- _Data below_:
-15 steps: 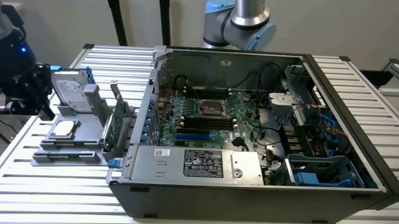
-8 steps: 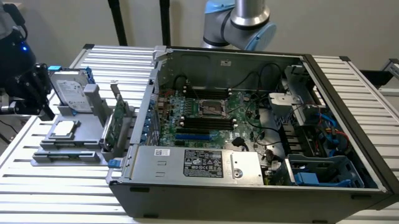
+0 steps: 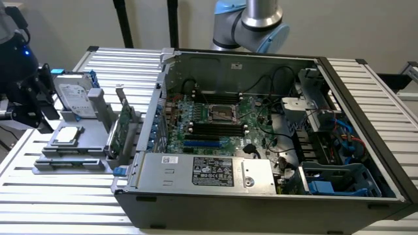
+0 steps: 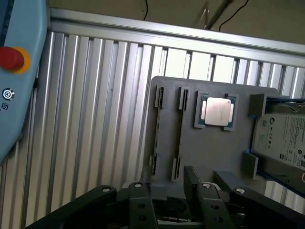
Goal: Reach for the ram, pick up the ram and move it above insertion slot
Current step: 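Pick up the ram and move it above insertion slot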
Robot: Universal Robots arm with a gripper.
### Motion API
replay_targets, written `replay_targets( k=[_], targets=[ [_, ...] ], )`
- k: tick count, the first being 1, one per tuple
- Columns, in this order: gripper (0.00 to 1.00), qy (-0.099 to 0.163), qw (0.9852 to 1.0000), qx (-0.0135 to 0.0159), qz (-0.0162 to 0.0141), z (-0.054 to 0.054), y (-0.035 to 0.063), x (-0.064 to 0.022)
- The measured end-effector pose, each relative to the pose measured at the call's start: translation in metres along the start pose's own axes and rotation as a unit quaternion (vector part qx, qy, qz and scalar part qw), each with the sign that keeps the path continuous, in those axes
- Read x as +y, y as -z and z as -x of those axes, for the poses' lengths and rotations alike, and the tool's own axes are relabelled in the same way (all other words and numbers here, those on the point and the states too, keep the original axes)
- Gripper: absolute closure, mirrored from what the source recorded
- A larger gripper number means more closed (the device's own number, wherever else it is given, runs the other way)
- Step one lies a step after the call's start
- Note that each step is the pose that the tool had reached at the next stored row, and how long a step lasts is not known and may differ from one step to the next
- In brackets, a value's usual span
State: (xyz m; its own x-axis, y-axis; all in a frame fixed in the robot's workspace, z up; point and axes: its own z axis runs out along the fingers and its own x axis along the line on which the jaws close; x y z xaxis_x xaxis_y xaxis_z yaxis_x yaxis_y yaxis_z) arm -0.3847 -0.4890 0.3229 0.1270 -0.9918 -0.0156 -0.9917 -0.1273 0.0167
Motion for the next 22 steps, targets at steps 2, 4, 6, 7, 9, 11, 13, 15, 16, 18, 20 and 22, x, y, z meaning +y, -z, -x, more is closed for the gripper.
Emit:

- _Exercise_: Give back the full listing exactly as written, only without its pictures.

- _Response area_:
-15 steps: 
-8 steps: 
+0 steps: 
+0 steps: 
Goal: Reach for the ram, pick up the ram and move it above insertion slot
Current step: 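Pick up the ram and move it above insertion slot
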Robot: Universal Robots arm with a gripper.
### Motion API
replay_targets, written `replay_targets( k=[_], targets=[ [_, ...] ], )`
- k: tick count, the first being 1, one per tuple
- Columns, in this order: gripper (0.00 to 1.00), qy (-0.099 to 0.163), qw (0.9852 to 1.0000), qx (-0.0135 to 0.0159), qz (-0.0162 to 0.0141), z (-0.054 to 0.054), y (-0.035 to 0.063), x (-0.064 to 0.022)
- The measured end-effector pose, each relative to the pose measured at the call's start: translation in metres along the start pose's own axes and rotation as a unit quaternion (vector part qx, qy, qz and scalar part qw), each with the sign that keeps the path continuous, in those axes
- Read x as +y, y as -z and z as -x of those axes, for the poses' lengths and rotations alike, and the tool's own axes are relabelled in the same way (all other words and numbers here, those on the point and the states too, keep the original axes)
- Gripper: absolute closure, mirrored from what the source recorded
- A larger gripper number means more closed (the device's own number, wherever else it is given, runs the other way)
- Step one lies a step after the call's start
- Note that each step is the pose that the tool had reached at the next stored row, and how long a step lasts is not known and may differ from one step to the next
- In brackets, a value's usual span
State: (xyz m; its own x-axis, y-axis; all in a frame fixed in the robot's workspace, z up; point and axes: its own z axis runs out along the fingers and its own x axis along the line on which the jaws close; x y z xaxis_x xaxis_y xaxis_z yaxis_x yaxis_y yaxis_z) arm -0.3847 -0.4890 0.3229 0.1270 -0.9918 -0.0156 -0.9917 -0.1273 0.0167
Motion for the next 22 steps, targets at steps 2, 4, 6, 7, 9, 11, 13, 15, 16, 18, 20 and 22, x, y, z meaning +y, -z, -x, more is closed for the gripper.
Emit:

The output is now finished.